=== Assignment ===
Pick out each line below containing "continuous".

** Opening Records for processing block **

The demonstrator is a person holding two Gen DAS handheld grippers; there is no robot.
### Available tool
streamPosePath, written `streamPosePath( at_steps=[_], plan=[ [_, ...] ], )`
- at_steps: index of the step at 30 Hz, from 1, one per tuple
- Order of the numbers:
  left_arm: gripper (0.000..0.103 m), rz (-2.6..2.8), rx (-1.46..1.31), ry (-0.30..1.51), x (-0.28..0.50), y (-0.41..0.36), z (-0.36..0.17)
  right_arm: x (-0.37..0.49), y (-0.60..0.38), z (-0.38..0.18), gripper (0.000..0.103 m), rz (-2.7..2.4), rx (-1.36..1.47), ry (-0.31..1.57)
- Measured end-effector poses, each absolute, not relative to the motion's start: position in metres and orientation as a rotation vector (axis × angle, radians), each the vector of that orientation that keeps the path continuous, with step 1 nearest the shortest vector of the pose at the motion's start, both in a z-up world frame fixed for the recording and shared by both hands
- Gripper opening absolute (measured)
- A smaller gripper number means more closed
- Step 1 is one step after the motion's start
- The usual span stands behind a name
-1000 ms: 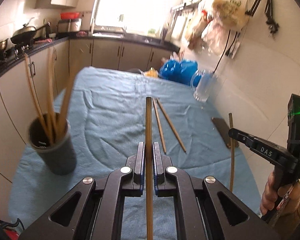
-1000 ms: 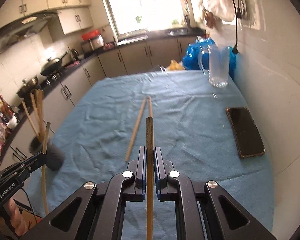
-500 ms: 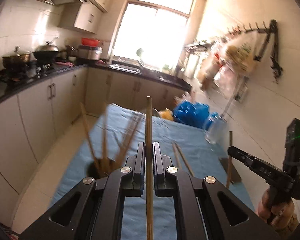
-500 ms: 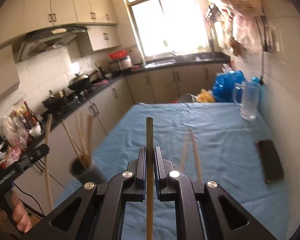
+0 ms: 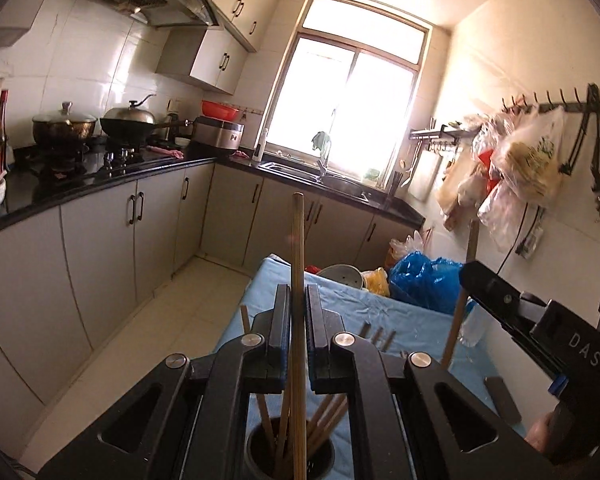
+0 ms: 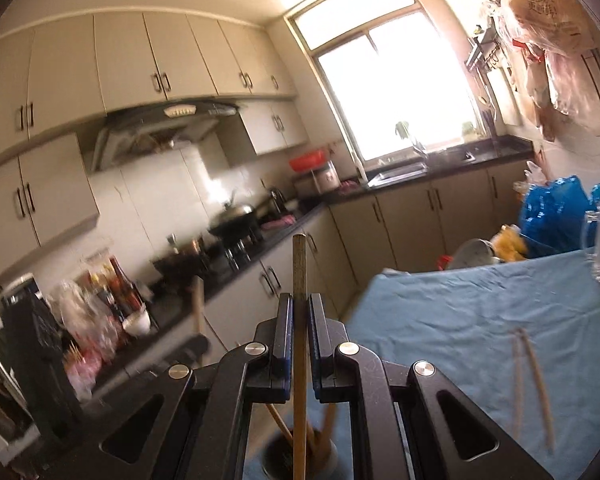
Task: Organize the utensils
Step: 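Lower both chopsticks into the black cup and open both grippers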
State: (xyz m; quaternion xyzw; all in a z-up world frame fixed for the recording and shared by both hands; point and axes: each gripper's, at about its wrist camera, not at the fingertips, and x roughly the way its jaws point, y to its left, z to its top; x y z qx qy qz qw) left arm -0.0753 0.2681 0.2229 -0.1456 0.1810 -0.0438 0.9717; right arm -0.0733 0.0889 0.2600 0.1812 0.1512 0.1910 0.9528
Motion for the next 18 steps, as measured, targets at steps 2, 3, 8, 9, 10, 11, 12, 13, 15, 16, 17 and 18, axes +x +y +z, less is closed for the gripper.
streamPosePath(
  at_steps=[2,3,8,9,10,11,12,13,15,16,17,18],
  plan=[
    [0.006,-0.093,-0.31,0.36,-0.066,0.272,0.22,-0.068,0.101,0.261,0.008,0.37,0.361,0.264],
    [0.006,-0.095,-0.317,0.356,-0.061,0.274,0.218,-0.065,0.106,0.26,0.008,0.361,0.354,0.248],
    [0.006,-0.116,-0.362,0.347,-0.04,0.283,0.207,-0.054,0.128,0.252,0.008,0.31,0.28,0.19],
    [0.006,-0.117,-0.362,0.345,-0.038,0.283,0.205,-0.052,0.129,0.249,0.008,0.305,0.275,0.191],
    [0.006,-0.118,-0.358,0.343,-0.035,0.282,0.202,-0.05,0.13,0.246,0.008,0.304,0.273,0.195],
    [0.006,-0.119,-0.354,0.341,-0.033,0.282,0.201,-0.049,0.131,0.244,0.008,0.302,0.268,0.199],
    [0.006,-0.12,-0.349,0.341,-0.03,0.282,0.199,-0.048,0.131,0.241,0.008,0.298,0.262,0.201],
    [0.006,-0.121,-0.342,0.341,-0.029,0.281,0.196,-0.046,0.132,0.238,0.008,0.29,0.25,0.203],
    [0.006,-0.12,-0.327,0.336,-0.027,0.28,0.192,-0.045,0.134,0.233,0.008,0.281,0.233,0.208],
    [0.006,-0.118,-0.32,0.334,-0.027,0.279,0.19,-0.045,0.134,0.231,0.008,0.278,0.23,0.211],
    [0.006,-0.114,-0.31,0.329,-0.027,0.278,0.188,-0.045,0.132,0.228,0.008,0.278,0.228,0.216],
    [0.006,-0.11,-0.302,0.328,-0.027,0.276,0.187,-0.046,0.131,0.226,0.008,0.277,0.226,0.22]
  ],
)
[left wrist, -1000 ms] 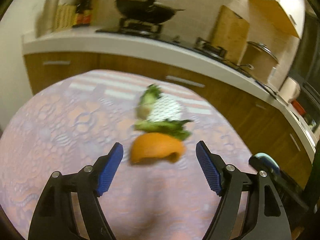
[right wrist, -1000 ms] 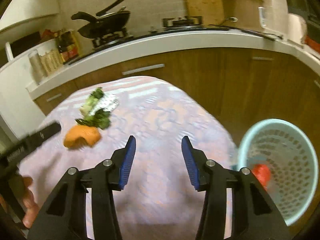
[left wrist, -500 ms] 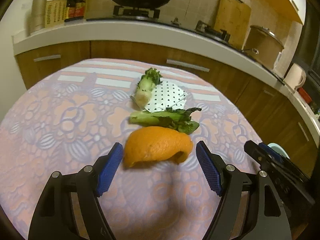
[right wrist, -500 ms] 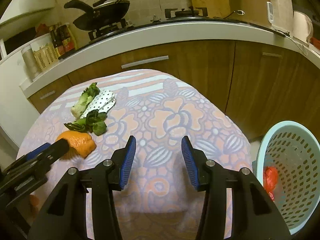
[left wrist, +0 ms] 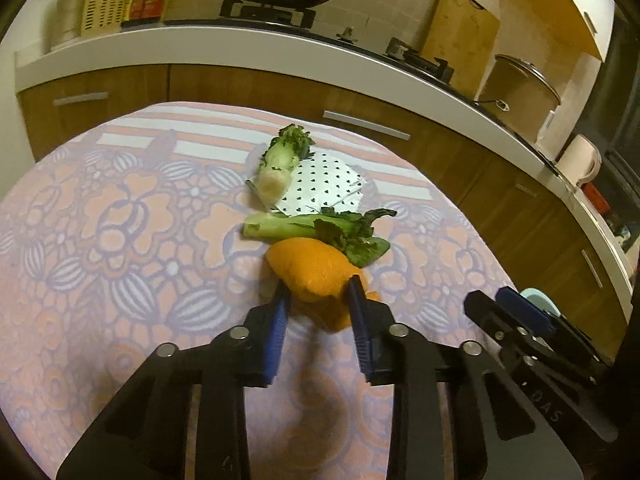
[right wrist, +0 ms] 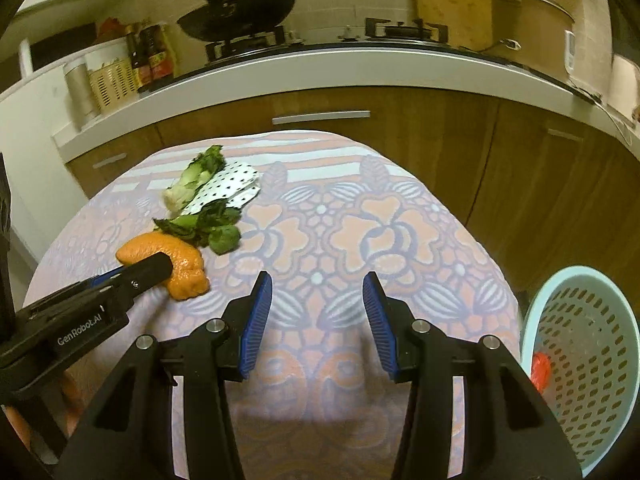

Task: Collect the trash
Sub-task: 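Grasp the remaining orange peel with the left tool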

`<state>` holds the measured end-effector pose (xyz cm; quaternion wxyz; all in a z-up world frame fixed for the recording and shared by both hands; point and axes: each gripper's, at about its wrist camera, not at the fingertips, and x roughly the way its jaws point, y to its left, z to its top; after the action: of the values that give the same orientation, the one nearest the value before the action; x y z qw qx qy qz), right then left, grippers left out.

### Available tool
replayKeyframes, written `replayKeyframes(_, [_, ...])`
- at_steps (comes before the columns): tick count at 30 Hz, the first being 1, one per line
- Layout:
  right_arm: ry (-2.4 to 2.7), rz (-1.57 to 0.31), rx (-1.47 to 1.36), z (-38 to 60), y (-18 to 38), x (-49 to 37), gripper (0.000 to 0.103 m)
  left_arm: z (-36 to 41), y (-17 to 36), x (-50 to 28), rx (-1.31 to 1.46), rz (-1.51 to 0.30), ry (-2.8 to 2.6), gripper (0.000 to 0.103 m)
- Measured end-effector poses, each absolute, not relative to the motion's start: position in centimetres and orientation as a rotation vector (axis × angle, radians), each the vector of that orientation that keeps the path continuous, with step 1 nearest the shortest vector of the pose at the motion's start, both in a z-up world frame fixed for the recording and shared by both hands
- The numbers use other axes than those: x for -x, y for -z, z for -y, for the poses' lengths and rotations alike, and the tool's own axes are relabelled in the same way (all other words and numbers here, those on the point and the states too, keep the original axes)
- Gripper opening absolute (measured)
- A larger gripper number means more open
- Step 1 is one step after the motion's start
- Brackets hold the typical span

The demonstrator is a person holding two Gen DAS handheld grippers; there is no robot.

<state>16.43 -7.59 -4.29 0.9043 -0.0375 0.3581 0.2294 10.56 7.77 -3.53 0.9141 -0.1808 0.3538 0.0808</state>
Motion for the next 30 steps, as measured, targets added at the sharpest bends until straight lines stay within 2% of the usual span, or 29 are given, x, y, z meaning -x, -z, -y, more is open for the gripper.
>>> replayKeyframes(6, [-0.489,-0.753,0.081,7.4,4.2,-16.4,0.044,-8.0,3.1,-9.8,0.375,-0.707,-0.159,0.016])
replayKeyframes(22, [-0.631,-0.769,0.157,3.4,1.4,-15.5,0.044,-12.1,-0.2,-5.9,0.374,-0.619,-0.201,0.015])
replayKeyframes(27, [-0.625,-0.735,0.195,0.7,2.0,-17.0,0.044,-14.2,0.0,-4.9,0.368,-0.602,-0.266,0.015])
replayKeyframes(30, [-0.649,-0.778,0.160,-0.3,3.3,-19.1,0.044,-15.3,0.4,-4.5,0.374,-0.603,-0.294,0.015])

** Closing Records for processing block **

=== Result ===
- Measured end-effector poses, each absolute, not relative to the motion's start: position in metres and orientation as a rotation vector (axis × angle, radians), each the vector of that orientation that keeps the path continuous, with step 1 nearest the shortest vector of the pose at the motion's start, both in a z-up world frame fixed for the recording and shared by both hands
- Measured end-effector poses, each absolute, not relative to the motion's start: position in centimetres and orientation as a rotation vector (axis × angle, radians), each the vector of that orientation that keeps the path continuous, with step 1 nearest the shortest vector of the pose at the motion's start, both in a z-up world frame fixed for the recording and shared by both hands

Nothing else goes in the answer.